The range matching phase provides all the matching instances residing inside the range of the given FuR query. The path matching phase performs the necessary steps to identify those instances whose path component (approximately) matches the path expression of the given FuR query. It is mainly based on the bit-vector signature for each instance. Bloom filter [2] is a space-efficient data structure to probablistically represent a set and its elements using bit-vector signature to support highly accurate set membership queries. Figure 2 depicts the construction of a bloom filter bit-vector signature using two independent m = 8-bit hash functions h1 and h2, on the path set S = { management, employee, salary}, where n = |S| = 3, from an employee database. Given a query's path component, the bloom filter for it is constructed. The bloom signatures of all the matching candidate instances obtained from the range matching phase will be checked against the query path's bloom signature to test how closely they are matched. If the calculated distance among the bit-vector signatures is smaller than a the application's similarity threshold, then the instance will be reported as a matching one.

bloom

Figure 2: A Bloom Filter Example.

4 Experimental Evaluation

We implemented the FLUX system using Java 1.4.2 and ran our experiments on a Pentium M-2GHz processor with 2GB of main memory, using a page size of 1KB (determine the number of indexed data items a leaf node can have and number of key/pointers an internal node can have for the B+-tree.), cache size of 100KB, and LRU cache replacement policy. We compared our proposed technique with PathStack [5] which is one of the leading techniques in the literature for simple XPath queries. The experimental evaluations were performed on a set of both synthetic (XMark [6]) and real (dblp) XML datasets. Random noises were imposed on the datasets to create path structure variation at the element names. We studied the effect of query range length, bloom filter size, and the scalability analysis on the filtration efficacy, false positive rate (introduced by Bloom filter), and response time of FLUX. The experimental results are promising and demonstrate that FLUX consistently outperforms PathStack. Also, more details on the experimental results can be referred to from our FLUX technical report [4].

5 Conclusion

This paper proposed an efficient technique, named FLUX, for answering complex range queries in a database of XML documents. FLUX incorporated a B+-tree based index structure on the contents of range attributes. It uses the notion of Bloom filters to associate a structure signature to each range attribute instance. The filtration performed by the bloom signatures of FLUX reduced the search space to a minor fraction of the intermediate result set.

REFERENCES

[1] S. Al-Khalifa, H.V. Jagadish, J.M. Patel, Y. Wu, N. Koudas and D. Srivastava, Structural Joins: A Primitive for Efficient XML Query Pattern Matching. ICDE, 141-152 (2002).
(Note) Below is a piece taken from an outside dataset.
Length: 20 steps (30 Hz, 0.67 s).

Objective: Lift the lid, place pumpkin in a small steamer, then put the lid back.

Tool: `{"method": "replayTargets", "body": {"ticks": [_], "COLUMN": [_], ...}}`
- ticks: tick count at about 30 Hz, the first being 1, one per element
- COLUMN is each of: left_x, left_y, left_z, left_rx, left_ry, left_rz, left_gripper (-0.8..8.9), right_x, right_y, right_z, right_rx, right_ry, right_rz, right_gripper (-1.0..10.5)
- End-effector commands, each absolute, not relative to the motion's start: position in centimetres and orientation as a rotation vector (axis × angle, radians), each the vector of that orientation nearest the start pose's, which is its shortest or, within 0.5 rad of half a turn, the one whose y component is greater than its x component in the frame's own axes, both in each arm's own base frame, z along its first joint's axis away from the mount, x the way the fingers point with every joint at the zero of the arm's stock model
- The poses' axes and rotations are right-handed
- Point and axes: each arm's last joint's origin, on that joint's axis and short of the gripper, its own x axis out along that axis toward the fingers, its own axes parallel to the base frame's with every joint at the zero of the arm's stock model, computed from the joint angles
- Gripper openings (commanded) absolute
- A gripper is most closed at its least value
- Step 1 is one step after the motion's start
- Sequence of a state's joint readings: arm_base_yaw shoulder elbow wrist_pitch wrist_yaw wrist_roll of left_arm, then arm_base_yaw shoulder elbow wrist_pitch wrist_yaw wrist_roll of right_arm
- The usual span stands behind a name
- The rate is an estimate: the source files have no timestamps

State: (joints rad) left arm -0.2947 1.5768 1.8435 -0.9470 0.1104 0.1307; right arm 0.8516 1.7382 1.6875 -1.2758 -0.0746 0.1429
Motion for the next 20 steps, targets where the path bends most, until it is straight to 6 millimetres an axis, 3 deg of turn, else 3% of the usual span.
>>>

[2] B.H. Bloom, Space/Time Trade-offs in Hash Coding with Allowable Errors. Communications of the ACM 13(7), 422-426 (1970).

[3] DBLP Bibliography Server, http://dblp.uni-trier.de/.

[4] H.-G. Li, S. A. Aghili, D. Agrawal and A. El Abbadi, FLUX: Fuzzy Content and Structure Matching of XML Range Queries. http://www.cs.ucsb.edu/research/tech_reports/reports/2005-24.pdf/.

[5] N. Bruno, N. Koudas and D. Srivastava, Holistic twig joins: optimal XML pattern matching. SIGMOD, 310-321 (2002).

[6] A. R. Schmidt et al., The XML Benchmark Project. Technical Report INS-R0103, CWI (2001).